Monthly Archives: August 2008

Xen 3.3 Feature: Shadow 3

Shadow 3 is the next step in the evolution of the shadow pagetable code.  By making the shadow pagetables behave more like a TLB, we take advantage of guest operating system TLB behavior to reduce and coalesce the number of guest pagetable changes that the hypervisor has to translate to the shadow pagetables.  This can dramatically reduce the virtualization overhead for HVM guests.

Shadow paging overhead is one of the largest source of cpu virtualization overhead for HVM guests.  Because HVM guest operating systems don’t know the physical frame numbers of the pages assigned to them, they use guest frame numbers instead.  This requires the hypervisor to translate each guest frame numbers into machine frames in the shadow pagetables before they can be used by the guest.

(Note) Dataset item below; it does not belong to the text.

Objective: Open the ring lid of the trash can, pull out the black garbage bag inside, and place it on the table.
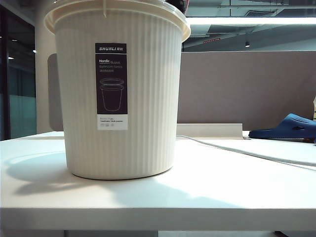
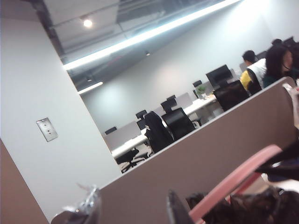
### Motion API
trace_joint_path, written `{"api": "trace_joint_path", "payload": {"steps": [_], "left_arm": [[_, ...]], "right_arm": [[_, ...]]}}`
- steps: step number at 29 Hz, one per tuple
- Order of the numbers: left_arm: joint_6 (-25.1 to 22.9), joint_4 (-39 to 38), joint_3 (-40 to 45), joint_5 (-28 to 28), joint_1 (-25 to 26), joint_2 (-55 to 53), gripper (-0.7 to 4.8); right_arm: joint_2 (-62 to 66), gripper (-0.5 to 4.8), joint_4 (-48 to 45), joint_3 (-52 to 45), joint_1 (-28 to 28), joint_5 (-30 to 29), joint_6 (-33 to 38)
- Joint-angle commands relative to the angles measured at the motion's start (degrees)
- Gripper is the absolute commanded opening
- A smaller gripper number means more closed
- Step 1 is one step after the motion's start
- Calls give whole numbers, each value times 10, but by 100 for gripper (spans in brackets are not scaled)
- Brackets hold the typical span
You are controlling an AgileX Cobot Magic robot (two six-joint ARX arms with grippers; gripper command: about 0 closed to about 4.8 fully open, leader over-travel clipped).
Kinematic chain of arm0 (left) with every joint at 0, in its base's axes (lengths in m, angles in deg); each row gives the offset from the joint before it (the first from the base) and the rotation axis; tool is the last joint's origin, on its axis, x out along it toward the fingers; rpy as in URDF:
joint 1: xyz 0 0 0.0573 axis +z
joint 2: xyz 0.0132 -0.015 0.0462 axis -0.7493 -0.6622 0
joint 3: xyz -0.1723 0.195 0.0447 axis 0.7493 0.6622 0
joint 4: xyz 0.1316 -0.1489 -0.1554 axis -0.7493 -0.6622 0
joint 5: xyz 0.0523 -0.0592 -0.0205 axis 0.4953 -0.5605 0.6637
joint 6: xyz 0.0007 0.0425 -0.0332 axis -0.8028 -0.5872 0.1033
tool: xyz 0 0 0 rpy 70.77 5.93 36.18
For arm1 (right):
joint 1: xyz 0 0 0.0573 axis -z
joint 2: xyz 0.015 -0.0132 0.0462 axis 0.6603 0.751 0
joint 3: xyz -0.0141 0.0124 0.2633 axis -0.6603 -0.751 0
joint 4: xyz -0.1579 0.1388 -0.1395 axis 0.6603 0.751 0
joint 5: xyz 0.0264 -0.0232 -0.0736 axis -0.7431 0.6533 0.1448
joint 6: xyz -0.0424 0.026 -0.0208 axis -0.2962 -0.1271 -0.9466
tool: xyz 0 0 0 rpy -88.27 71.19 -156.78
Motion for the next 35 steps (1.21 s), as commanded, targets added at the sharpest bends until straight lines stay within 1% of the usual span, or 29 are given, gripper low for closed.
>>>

Those who have been around awhile may remember the Shadow-1 code.  Its method of propagating changes from guest pagetables to the shadow pagetables was as follows:

  • Remove write access to any guest pagetable.
  • When a guest attempts to write to the guest pagetable, mark it out-of-sync, add the page to the out-of-sync list and give write permission.
  • On the next page fault or cr3 write, take each page from the out-of-sync list and:
    • resync the page: look for changes to the guest pagetable, propagate those entries into the shadow pagetable
    • remove write permission, and clear the out-of-sync bit.

While this method worked so-so for Linux, it was disastrous for Windows.  Windows heavily uses a technique called demand-paging.  Resyncing a guest page is an expensive operation, and under Shadow-1, every time a page was faulted in would cause an out-of-sync, write, and a resync.

The next step, Shadow-2, (among many other things) did away with the out-of-sync mechanism and instead emulated every write to guest pagetables.  Emulation avoids the expensive unsync-resync cycle for demand paging.  However, it removes any “batching” effects: every write is immediately reflected in the shadow pagetables, even though the guest operating system may not have been expecting the address change to be available until later.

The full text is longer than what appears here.